RBG herself had wanted anything but having her seat transferred under a Republican administration and had stayed in office till the very end, even though she was battling cancer and was well in her 80s. She and many of her supporters hoped that she would be able to hang on until after the election and hopefully after the inauguration, when she could step down, safe in the knowledge that a Democratic president would have the power to replace her with another liberal-leaning justice.

“My most fervent wish is that I will not be replaced until a new president is installed,” she is said to have written to her granddaughter.

But fate had other plans.

In the US system, unlike most other territories including the UK which have a retirement age, Supreme Court Justices can remain in their position for life.

With the opportunity to nominate a third justice, Trump was careful to choose someone who was as blemish-free as possible, and who would be so clean that any mud slinging wouldnt be able to stick.

He found that with ACB, who is a woman, a mother with several children including two adopted Haitian children, and an legal career and education that few people can say anything against.
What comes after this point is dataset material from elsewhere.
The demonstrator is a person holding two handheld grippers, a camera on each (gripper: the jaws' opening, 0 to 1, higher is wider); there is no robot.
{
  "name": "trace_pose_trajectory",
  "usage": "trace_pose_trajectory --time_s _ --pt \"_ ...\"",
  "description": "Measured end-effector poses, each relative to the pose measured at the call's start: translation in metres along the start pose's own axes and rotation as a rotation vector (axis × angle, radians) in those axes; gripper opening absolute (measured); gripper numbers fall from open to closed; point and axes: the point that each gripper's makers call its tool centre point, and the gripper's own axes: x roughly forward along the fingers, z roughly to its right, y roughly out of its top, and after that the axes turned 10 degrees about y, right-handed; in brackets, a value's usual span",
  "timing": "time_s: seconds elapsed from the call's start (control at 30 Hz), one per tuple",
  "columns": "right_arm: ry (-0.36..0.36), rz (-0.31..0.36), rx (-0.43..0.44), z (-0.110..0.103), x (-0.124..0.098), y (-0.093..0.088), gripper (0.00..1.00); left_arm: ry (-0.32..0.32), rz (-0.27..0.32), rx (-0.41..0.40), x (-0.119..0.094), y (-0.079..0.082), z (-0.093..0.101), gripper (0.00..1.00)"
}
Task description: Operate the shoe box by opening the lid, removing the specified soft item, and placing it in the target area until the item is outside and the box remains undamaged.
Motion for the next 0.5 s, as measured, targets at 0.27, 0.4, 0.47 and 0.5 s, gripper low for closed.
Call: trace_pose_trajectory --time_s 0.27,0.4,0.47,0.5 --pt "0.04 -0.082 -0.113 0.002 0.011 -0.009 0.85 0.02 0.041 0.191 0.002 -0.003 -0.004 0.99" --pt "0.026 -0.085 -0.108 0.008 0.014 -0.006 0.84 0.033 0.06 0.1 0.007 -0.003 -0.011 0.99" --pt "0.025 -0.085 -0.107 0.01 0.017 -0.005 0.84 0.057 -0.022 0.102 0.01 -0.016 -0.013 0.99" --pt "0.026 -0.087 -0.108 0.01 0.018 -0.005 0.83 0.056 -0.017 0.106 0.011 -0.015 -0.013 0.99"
But she is also a religious Roman Catholic, and belongs to a small religious group. Many Democrat supporters hoped that this might be enough to make her an unattractive nominee. But it was not, because one, Republicans were not going to risk losing this chance to turn the court under any conditions, and two, Republicans really don’t see much wrong with someone having strong Christian beliefs.

Justice Amy Coney Barrett

“The oath that I have solemnly taken tonight means at its core that I will do my job without any fear or favour and I will do so independently of both the political branches and of my own preferences,” she said at her oath taking ceremony.

One of her first cases may be to sort out the election results if they end up being very close. But many supporters of abortion fear that she will perhaps be open to overturning ‘Roe vs Wade’ which legalised abortion in the 1973.

Joe Biden with his running mate Kamala Harris

Meanwhile, former Vice President Joe Biden and his running mate Kamala Harris, have avoided answering questions on whether they will stack the court with Democratic nominees if elected. Although the court only has nine justices, there is room for up to six more. It the Democrats did that it would naturally overturn the current conservative-leaning court.

If the Democrats do win the Presidency and the Senate and decide to go down this route, they will be doing something that RBG herself rejected.

“Nine seems to be a good number. It’s been that way for a long time,” RBG said in an interview in 2019,, adding, “I think it was a bad idea when President Franklin Roosevelt tried to pack the court.”

But consistency in argument has never really been much of a thing in politics, even politics relating to the Supreme Court.

And the issue might be, if the Democrats do stack the court so that there are more liberal-leaning justices than conservative ones, to maybe nine to six, what would prevent the Republicans from doing the same thing when they return to power?